Our understanding of God is solid only when we look at “what kind of God He is.” How great is that?! We know He is a God of relationship. He freely gives us, His creation, love, grace, and forgiveness. He blesses us and wants us to thrive. When I think about “what kind of God He is” all I can do is thank Him that He loves me! And He loves you too!

Society has embraced chaos as a catalyst for social change. The art and business worlds embrace chaos as vital to their success. But chaos is a different kind of growth opportunity for us as believers. It gives us the opportunity to open our lives to the redemptive, changing love of God.
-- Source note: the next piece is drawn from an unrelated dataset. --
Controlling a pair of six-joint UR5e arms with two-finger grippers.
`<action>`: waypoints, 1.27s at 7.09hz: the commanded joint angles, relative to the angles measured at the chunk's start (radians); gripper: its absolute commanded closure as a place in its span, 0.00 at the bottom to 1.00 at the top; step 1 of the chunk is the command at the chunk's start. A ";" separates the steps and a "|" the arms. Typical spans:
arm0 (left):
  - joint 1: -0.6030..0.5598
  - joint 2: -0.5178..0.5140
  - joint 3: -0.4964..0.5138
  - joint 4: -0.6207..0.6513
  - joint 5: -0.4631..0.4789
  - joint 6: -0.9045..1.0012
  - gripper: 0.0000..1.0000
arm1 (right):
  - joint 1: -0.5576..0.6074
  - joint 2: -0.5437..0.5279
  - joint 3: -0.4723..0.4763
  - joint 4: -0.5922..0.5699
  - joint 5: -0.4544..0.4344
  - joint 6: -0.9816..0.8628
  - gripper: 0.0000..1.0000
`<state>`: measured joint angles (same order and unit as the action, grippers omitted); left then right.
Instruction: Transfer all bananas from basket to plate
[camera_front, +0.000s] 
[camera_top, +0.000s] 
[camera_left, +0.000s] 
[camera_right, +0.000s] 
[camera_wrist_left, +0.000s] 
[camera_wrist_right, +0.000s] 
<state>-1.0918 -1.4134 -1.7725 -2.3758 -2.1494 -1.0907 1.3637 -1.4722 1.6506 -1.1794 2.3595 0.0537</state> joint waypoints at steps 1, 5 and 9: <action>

“For God is not a God of disorder but of peace—as in all the congregations of the Lord’s people” (1 Cor. 14:33).

 

 

 

 

  1. Lee, Rebecca. “The Acceptance of Group Mentality.” PsychCentral. https://psychcentral.com/blog/the-acceptance-of-group-mentality/
  2. Little, Daniel. “Chaos and Coordination in Social Life.” Understanding Society, https://understandingsociety.blogspot.com/2008/03/chaos-and-coordination-in-social-life.html
  3. Crossman, Ashley. “Chaos Theory.” ThoughtCo. https://www.thoughtco.com/chaos-theory-3026621 (accessed January 8, 2019).
  4. Taleb, Nicholas Nassim. Antifragile: Things That Gain from Disorder. New York: Random House, 2014, 48.
  5. Taleb, 5.
  6. Haner, F. T. The Technology of Chaos: Structural Change in Global Job Markets & Managing Sociopolitical Instability. N.P. CreateSpace, 2013, 3-4.
  7. Jan Winebrenner, The Grace of Catastrophe: When What You Know About God is All You Have. Chicago: Moody Publishers, 2005.
  8. Kingsley, Lorraine. “Building a Bridge of Faith over Troubled Water.” Anglican Theological Review 100, no. 1 (Winter 2018): 17–2.
  9. Eugene Peterson, Living The Message(New York: HarperCollins, 1996), 181.
  10. Calvin Miller, Into The Depths Of God(Minneapolis: Bethany House Publishers, 2000), 144.
  11. A.W. Tozer, The Divine Conquest(Wheaton: Living Books, Tyndale House Publishers, Inc., 1950), 4.